_AIM OF THE EXERCISE:_ Return each entry precisely as it appears below.

Data entries

===============

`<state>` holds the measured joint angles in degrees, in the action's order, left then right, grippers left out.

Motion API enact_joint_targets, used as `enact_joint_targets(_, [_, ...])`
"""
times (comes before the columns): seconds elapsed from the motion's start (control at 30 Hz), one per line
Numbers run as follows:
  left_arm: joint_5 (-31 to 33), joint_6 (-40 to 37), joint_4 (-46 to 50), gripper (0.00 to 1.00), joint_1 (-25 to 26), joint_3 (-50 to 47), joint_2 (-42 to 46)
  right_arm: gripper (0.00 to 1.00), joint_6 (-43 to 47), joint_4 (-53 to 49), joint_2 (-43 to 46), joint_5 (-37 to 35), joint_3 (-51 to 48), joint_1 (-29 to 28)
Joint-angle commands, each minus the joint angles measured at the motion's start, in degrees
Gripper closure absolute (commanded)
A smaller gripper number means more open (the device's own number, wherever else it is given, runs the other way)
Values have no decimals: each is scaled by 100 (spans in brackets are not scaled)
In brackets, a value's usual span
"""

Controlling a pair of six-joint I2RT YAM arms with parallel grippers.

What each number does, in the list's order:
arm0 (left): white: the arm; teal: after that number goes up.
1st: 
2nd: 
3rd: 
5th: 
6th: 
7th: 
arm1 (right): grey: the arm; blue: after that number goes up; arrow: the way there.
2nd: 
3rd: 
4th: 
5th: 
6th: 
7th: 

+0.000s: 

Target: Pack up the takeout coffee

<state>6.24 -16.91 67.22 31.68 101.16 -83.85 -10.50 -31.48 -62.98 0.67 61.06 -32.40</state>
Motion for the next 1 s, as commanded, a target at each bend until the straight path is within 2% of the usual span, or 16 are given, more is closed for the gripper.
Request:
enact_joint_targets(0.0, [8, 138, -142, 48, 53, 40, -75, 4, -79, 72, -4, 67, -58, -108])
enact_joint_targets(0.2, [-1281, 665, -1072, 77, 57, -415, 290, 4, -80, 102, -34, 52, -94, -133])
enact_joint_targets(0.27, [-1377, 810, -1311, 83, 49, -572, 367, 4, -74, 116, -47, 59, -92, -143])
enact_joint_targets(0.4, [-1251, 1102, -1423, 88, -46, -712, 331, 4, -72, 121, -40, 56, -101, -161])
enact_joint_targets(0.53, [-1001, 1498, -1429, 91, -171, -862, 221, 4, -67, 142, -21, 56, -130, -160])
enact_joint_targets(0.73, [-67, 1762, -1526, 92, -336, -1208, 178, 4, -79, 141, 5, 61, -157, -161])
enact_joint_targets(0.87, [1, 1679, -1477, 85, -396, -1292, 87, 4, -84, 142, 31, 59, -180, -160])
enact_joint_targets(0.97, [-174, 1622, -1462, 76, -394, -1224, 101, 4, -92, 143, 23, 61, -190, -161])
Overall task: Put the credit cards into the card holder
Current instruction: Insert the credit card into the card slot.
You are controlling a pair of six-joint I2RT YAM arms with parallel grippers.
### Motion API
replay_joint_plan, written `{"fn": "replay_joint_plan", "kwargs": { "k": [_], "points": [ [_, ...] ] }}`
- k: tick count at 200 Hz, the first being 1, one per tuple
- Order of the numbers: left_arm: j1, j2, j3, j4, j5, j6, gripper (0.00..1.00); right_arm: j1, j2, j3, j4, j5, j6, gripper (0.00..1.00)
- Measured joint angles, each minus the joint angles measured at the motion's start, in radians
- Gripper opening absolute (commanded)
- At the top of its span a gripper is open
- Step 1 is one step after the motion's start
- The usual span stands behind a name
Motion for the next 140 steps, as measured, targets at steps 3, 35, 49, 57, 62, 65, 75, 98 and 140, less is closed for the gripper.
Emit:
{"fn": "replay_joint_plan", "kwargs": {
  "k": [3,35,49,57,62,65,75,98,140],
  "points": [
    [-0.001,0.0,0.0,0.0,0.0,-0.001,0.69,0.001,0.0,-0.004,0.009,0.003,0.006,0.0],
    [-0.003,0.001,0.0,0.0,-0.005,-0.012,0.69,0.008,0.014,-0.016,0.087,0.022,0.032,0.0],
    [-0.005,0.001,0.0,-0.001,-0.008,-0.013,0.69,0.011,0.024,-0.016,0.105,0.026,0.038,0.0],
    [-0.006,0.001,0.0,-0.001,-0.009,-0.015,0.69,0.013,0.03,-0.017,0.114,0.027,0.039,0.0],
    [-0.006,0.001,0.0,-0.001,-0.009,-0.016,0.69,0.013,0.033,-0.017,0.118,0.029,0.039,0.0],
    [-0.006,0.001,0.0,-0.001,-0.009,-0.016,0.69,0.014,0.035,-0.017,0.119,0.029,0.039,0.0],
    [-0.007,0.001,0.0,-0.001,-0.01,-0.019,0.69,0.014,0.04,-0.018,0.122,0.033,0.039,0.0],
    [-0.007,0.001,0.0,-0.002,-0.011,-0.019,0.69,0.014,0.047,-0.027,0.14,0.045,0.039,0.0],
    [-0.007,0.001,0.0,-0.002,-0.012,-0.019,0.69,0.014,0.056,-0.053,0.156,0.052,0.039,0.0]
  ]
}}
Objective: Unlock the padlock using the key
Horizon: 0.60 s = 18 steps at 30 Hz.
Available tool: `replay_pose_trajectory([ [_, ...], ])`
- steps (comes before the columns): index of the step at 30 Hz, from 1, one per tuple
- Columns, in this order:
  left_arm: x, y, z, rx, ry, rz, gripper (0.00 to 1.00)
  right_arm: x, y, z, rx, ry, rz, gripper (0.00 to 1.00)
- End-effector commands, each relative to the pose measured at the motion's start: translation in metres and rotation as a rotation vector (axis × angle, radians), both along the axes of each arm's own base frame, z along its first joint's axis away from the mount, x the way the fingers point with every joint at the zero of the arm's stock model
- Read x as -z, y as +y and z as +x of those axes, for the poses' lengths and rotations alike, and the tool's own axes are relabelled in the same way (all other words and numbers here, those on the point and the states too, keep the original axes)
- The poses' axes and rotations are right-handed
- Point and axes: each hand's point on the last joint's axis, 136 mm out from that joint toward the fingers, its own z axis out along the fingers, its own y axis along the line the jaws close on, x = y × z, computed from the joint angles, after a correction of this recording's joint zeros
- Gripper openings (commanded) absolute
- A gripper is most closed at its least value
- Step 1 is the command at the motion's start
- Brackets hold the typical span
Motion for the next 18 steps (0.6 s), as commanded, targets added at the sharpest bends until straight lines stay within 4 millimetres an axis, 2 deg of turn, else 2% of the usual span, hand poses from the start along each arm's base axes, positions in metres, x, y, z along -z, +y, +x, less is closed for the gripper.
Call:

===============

_OUTPUT OF THE EXERCISE:_
`<state>` holds the measured joint angles in degrees, in the action's order, left then right, grippers left out.

Motion API enact_joint_targets, used as `enact_joint_targets(_, [_, ...])`
"""
times (comes before the columns): seconds elapsed from the motion's start (control at 30 Hz), one per line
Numbers run as follows:
  left_arm: joint_5 (-31 to 33), joint_6 (-40 to 37), joint_4 (-46 to 50), gripper (0.00 to 1.00), joint_1 (-25 to 26), joint_3 (-50 to 47), joint_2 (-42 to 46)
  right_arm: gripper (0.00 to 1.00), joint_6 (-43 to 47), joint_4 (-53 to 49), joint_2 (-43 to 46), joint_5 (-37 to 35), joint_3 (-51 to 48), joint_1 (-29 to 28)
Joint-angle commands, each minus the joint angles measured at the motion's start, in degrees
Gripper closure absolute (commanded)
A smaller gripper number means more open (the device's own number, wherever else it is given, runs the other way)
Values have no decimals: each is scaled by 100 (spans in brackets are not scaled)
In brackets, a value's usual span
"""

Controlling a pair of six-joint I2RT YAM arms with parallel grippers.

What each number does, in the list's order:
arm0 (left): white: the arm; teal: after that number goes up.
1st: 
2nd: 
3rd: 
5th: 
6th: 
7th: 
arm1 (right): grey: the arm; blue: after that number goes up; arrow: the way there.
2nd: 
3rd: 
4th: 
5th: 
6th: 
7th: 

+0.000s: 

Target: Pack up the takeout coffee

<state>6.24 -16.91 67.22 31.68 101.16 -83.85 -10.50 -31.48 -62.98 0.67 61.06 -32.40</state>
Motion for the next 1 s, as commanded, a target at each bend until the straight path is within 2% of the usual span, or 16 are given, more is closed for the gripper.
Request:
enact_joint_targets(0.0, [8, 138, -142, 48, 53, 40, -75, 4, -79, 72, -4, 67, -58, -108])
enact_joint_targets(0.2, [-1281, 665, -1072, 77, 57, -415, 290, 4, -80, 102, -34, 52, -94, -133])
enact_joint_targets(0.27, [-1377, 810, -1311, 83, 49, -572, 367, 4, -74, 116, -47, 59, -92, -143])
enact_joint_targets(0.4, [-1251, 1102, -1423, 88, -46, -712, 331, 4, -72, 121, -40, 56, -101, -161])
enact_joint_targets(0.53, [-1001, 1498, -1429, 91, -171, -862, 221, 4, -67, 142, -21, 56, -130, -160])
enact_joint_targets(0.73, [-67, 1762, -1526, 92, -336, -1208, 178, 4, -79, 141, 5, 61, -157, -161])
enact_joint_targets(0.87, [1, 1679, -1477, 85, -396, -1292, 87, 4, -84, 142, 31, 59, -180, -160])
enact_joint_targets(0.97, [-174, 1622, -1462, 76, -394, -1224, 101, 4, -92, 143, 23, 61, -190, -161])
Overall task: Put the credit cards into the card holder
Current instruction: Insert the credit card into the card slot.
You are controlling a pair of six-joint I2RT YAM arms with parallel grippers.
### Motion API
replay_joint_plan, written `{"fn": "replay_joint_plan", "kwargs": { "k": [_], "points": [ [_, ...] ] }}`
- k: tick count at 200 Hz, the first being 1, one per tuple
- Order of the numbers: left_arm: j1, j2, j3, j4, j5, j6, gripper (0.00..1.00); right_arm: j1, j2, j3, j4, j5, j6, gripper (0.00..1.00)
- Measured joint angles, each minus the joint angles measured at the motion's start, in radians
- Gripper opening absolute (commanded)
- At the top of its span a gripper is open
- Step 1 is one step after the motion's start
- The usual span stands behind a name
Motion for the next 140 steps, as measured, targets at steps 3, 35, 49, 57, 62, 65, 75, 98 and 140, less is closed for the gripper.
Emit:
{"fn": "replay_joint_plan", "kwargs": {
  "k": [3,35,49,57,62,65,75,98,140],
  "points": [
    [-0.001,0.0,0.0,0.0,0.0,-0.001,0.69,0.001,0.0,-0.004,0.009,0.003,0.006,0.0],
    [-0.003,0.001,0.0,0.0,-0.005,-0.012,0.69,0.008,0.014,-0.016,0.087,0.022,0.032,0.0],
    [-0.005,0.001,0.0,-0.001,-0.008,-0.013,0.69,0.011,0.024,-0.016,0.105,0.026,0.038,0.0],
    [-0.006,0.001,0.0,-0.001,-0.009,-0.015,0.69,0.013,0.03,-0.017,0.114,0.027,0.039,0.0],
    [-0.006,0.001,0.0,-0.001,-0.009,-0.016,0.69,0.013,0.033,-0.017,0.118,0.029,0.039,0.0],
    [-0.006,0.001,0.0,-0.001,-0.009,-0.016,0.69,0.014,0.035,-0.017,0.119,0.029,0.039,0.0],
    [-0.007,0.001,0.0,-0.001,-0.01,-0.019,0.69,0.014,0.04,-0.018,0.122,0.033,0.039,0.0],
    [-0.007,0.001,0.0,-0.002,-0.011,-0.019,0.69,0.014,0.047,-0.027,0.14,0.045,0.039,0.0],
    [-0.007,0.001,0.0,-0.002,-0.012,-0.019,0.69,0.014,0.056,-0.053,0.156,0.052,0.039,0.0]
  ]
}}
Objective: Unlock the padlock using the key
Horizon: 0.60 s = 18 steps at 30 Hz.
Available tool: `replay_pose_trajectory([ [_, ...], ])`
- steps (comes before the columns): index of the step at 30 Hz, from 1, one per tuple
- Columns, in this order:
  left_arm: x, y, z, rx, ry, rz, gripper (0.00 to 1.00)
  right_arm: x, y, z, rx, ry, rz, gripper (0.00 to 1.00)
- End-effector commands, each relative to the pose measured at the motion's start: translation in metres and rotation as a rotation vector (axis × angle, radians), both along the axes of each arm's own base frame, z along its first joint's axis away from the mount, x the way the fingers point with every joint at the zero of the arm's stock model
- Read x as -z, y as +y and z as +x of those axes, for the poses' lengths and rotations alike, and the tool's own axes are relabelled in the same way (all other words and numbers here, those on the point and the states too, keep the original axes)
- The poses' axes and rotations are right-handed
- Point and axes: each hand's point on the last joint's axis, 136 mm out from that joint toward the fingers, its own z axis out along the fingers, its own y axis along the line the jaws close on, x = y × z, computed from the joint angles, after a correction of this recording's joint zeros
- Gripper openings (commanded) absolute
- A gripper is most closed at its least value
- Step 1 is the command at the motion's start
- Brackets hold the typical span
Motion for the next 18 steps (0.6 s), as commanded, targets added at the sharpest bends until straight lines stay within 4 millimetres an axis, 2 deg of turn, else 2% of the usual span, hand poses from the start along each arm's base axes, positions in metres, x, y, z along -z, +y, +x, less is closed for the gripper.
Call:

This finishes the answer to the exercise.